This summer, three years into my life as a man, it finally fully feels like my body is flowering into the truth of it. It’s scruffier, sweatier, more embodied. It’s melted gum on the subway platform, hair curling against pomade’s mushy muscle, sloshy late-night Pimm’s Cups on my dusky rooftop, the sweat of held hands and damp beds and watery iced coffee cups blurred into photos I scroll through to try to pinpoint exactly when everything changed.
There’s not been a tipping point, more a collection of knife’s-edge moments. I gather them and build them into this house, with its shimmering morning summer sun blasting us awake after last night’s baffling fight and the choice we made on waking to turn toward each other and kiss clear through to the other side of it.
“Tough and tender,” she says, my beard scratchy in her hands. I’ve never been a guy falling in love, but I have asked for years what makes a man and here she is, with my answer.
I wake at dawn most days. I stay still and watch sunrise shadows move across my curtains and think, I paid for this life: not just the $60 a month and the weekly, oily ritual—the alcohol swabs and the gauze and the shot in the leg. I traded a body and a careful plan for fire escape views of this super moon, this city and all its jigsawed bodies, this soft animal beside me, one in nine million—the math of our meeting impossible and yet here we are. I traded hours on the rowing machine for this hard chest and the rough pillow it makes for this woman, who’s fallen for my cat, both of them belly-up and exposed in the shifting light, all three of us shepherding each other through into this glorious morning.

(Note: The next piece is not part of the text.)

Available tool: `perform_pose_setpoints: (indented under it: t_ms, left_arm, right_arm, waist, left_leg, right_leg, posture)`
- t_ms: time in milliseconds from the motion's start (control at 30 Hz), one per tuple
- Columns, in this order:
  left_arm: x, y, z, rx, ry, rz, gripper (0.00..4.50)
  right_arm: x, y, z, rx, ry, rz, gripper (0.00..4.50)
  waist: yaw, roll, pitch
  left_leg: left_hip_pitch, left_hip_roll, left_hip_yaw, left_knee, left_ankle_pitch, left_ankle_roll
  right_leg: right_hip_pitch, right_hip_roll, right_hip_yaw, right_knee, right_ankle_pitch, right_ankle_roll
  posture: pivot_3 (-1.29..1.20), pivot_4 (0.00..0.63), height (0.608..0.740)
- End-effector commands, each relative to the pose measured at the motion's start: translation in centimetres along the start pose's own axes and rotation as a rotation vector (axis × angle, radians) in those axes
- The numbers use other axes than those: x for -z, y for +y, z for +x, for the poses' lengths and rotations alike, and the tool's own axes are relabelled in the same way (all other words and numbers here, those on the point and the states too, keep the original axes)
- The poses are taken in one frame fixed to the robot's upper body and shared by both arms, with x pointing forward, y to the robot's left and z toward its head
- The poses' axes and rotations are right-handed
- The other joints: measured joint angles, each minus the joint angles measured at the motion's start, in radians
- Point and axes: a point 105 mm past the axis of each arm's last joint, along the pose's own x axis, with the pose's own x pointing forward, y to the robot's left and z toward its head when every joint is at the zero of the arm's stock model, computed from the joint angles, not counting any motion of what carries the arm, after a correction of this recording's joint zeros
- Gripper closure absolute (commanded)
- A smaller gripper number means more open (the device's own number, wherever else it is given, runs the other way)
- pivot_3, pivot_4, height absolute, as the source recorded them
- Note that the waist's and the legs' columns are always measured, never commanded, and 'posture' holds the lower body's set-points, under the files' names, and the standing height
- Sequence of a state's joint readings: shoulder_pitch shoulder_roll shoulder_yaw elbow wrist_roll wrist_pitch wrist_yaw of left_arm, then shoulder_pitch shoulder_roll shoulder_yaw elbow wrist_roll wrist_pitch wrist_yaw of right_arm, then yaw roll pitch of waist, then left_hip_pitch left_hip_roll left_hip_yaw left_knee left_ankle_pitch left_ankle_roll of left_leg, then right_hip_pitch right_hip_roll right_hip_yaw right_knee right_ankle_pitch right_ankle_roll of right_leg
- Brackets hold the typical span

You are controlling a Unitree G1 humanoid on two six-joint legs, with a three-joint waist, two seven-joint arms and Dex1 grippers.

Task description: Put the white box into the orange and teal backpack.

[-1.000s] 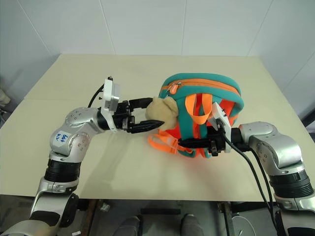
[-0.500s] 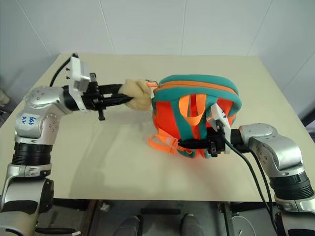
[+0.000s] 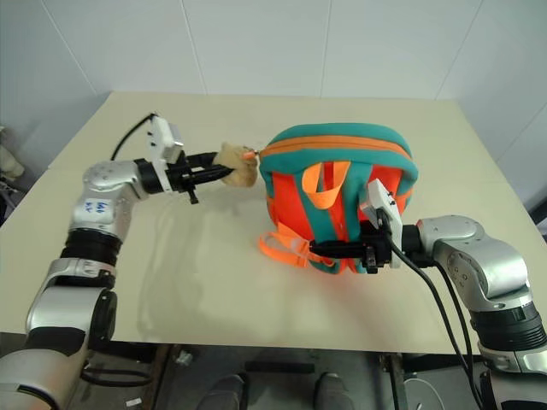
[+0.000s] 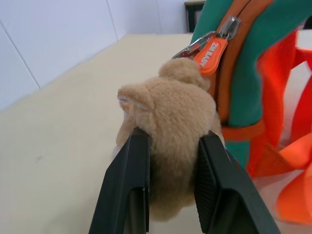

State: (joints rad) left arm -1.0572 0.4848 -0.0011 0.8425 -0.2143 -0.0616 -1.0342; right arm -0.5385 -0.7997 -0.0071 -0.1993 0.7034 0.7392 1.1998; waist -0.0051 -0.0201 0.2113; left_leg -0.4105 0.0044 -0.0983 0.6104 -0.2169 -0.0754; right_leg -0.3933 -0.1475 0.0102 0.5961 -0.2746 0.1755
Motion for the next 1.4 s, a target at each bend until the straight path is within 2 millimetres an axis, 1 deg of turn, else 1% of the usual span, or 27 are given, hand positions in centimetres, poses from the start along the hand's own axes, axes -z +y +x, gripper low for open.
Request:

She runs hot, she says, and she’s right. She’s also, like me, rough and honest. A few weeks ago, I was on the phone with her in Bryant Park, having the kind of intimate whisper fight that’s many-tentacled and mysteriously metaphorical, about each other but also a wormhole, all of our past lives and their bad spells zombie-rising. I hung up the phone and sat and mangled a coffee cup in a shitty café on Sixth Avenue, adrenaline metal in my mouth.

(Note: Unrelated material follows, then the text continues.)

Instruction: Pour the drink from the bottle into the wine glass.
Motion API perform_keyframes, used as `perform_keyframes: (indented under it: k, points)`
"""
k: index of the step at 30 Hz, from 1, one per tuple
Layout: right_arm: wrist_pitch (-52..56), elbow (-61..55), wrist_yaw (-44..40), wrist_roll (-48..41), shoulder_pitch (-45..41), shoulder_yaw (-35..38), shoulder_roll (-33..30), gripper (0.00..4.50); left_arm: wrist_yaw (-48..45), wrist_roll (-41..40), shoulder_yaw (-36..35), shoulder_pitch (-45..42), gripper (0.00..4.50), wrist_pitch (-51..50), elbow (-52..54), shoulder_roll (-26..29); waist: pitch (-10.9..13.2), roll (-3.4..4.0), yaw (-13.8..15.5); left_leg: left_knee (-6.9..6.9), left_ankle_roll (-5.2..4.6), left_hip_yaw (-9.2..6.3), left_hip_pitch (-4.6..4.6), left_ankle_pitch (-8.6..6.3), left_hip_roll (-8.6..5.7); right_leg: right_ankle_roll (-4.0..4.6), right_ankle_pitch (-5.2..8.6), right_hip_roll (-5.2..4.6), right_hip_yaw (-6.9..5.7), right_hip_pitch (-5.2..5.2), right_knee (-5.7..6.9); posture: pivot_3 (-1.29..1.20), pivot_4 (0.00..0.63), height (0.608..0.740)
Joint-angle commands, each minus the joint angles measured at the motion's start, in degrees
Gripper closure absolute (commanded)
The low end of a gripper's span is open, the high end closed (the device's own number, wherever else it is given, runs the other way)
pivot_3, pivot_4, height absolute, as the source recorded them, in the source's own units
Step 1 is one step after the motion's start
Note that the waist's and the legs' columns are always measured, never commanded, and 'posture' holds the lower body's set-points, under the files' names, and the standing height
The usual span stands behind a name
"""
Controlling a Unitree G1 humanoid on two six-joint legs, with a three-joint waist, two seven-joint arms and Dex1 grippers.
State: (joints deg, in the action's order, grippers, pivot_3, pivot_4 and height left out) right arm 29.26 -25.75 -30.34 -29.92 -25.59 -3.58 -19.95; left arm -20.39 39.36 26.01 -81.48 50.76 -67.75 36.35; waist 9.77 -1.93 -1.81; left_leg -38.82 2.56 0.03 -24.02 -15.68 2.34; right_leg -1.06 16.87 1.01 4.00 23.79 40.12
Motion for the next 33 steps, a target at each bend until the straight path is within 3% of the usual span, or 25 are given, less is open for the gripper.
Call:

Do you still want me to come over? She texted.
Of course, I wrote back.
I didn’t know what to say that night when she showed up at my door, so I asked her if she’d trim my beard. It made a different kind of sense: Let’s try this again; here’s my throat and a sharp thing. She sat on the counter and pulled my jaw to her and I kept my eyes closed, letting myself go. I thought what is life but this turn, this edge, this moment already slipping by, already gone.
We need these edges, and we need to push through them. Without the boxing gloves, without the spangle of nerves lighting up when I hear a guy threaten his girlfriend, without the mirror me I see each morning, the startle of the stranger I’ve become, I’d not have the moments that fall into place on the other side: the hot breath, the fist connecting to the bag, the fraternity of the guy on the train platform, laughing with me about the weight of my luggage.

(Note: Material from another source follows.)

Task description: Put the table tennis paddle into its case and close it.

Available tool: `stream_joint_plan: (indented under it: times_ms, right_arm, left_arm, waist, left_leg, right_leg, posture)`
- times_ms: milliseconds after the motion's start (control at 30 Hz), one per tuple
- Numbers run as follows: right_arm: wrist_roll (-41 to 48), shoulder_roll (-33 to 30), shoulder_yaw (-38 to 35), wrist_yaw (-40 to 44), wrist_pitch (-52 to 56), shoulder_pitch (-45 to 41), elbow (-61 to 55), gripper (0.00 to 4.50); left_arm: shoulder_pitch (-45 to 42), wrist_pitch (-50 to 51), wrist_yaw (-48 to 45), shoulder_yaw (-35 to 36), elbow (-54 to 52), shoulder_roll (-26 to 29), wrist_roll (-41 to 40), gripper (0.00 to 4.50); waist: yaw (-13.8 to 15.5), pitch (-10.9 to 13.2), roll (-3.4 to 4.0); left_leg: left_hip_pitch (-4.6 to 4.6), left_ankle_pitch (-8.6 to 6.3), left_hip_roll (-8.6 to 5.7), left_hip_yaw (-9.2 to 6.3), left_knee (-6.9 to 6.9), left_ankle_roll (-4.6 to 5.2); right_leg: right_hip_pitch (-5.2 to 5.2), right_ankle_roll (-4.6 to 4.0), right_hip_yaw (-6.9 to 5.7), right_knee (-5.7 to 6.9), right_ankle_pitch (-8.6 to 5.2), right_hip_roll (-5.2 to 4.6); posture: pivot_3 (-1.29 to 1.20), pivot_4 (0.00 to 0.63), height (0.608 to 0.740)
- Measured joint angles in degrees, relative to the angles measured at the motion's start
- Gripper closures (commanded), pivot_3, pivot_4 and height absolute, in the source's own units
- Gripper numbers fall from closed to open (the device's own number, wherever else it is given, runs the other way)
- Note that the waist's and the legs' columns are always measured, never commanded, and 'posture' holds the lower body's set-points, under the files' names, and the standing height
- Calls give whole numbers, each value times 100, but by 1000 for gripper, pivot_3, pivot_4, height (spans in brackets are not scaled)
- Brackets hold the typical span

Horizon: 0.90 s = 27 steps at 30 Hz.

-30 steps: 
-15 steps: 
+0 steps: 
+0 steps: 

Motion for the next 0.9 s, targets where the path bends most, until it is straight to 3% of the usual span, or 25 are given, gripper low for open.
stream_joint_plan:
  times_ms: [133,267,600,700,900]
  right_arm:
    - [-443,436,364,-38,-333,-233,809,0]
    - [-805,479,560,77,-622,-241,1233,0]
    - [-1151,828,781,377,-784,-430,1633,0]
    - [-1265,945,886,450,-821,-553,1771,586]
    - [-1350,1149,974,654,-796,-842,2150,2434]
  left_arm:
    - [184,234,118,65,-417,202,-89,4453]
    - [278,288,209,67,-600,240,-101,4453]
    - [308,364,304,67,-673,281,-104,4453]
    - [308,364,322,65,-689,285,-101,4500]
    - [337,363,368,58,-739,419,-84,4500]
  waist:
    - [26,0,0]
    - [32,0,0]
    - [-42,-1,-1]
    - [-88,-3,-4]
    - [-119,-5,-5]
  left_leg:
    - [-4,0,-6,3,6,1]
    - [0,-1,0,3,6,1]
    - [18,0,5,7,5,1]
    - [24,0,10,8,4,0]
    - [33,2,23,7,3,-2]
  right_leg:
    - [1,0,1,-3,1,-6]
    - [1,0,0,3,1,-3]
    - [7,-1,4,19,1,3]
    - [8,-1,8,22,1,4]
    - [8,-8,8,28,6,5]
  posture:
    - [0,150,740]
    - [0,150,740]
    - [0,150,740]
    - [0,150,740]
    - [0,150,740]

The truth is, like you, I’ve got nothing but time. Like you, I’m nothing if not a house of cards and a shifting relationship to my own vulnerability. My body is expensive, violent, priceless. I paid in rough exchanges with meatheads and friends who fell quietly away and blood tests and shots and shots and shots to wake up a shirtless pillow on this hot July morning on the Lower East Side.
What changed was that I wanted more than anything to be alive and this summer I see that I’m nothing less.
To live is to expose your body to risk, like crosswalks and anesthesia and a woman who sees through you and tells you so. It’s train tracks and trust and words like knives across telephone lines and then those same mouths in real time, the jump-cut of new beginnings alongside bodies like mine, jagged with scars and holding sharp things to each others’ throats—all of it, every second of it, a tenderness, too.